Resolution of Superimposed Linear Psoriasis With Bimekizumab After Resistance to Several Biologics
Kazuki Yatsuzuka, Jun Muto, Satoshi Yoshida, Ken Shiraishi, Yasuhiro Fujisawa

TL;DR
A rare form of psoriasis called superimposed linear psoriasis was successfully treated with bimekizumab after failing other biologics.
Contribution
This is the first reported case of superimposed linear psoriasis responding to bimekizumab, a dual IL-17A/F inhibitor.
Findings
The patient's linear psoriasis lesion improved significantly after treatment with bimekizumab.
Classical plaque psoriasis showed remission within four weeks of starting bimekizumab.

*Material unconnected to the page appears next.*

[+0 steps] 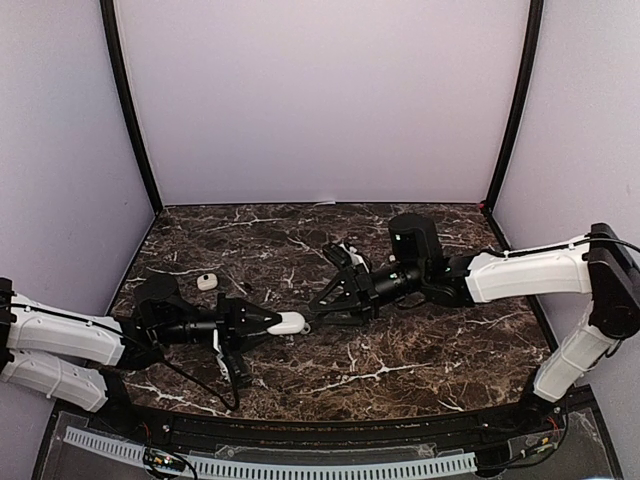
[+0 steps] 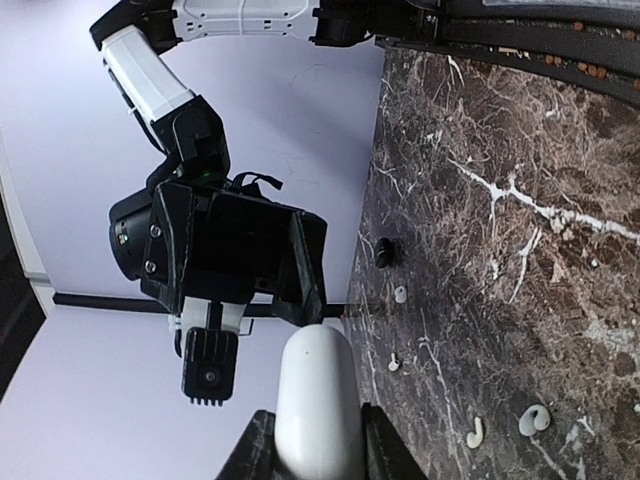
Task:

Prior biologics targeting IL-23 and IL-17A failed to resolve the linear lesion.
Abstract
Superimposed linear psoriasis is an uncommon form of psoriasis characterized by linear skin lesions aligned with Blaschko’s lines, appearing in conjunction with typical psoriatic plaques. This variant is believed to involve cutaneous mosaicism and often shows differential treatment responses between linear and conventional lesions. We present the first case of superimposed linear psoriasis that was resistant to several biologic agents but responded favorably to bimekizumab, a monoclonal antibody targeting both interleukin (IL)-17A and IL-17F. A 33-year-old Japanese male with widespread plaque psoriasis developed a persistent, itchy linear lesion on his right thigh despite prior treatment with cyclosporine and multiple biologics, including ustekinumab, guselkumab, and risankizumab. While generalized psoriasis improved with IL-23 inhibitors, the linear component remained unaffected. Upon…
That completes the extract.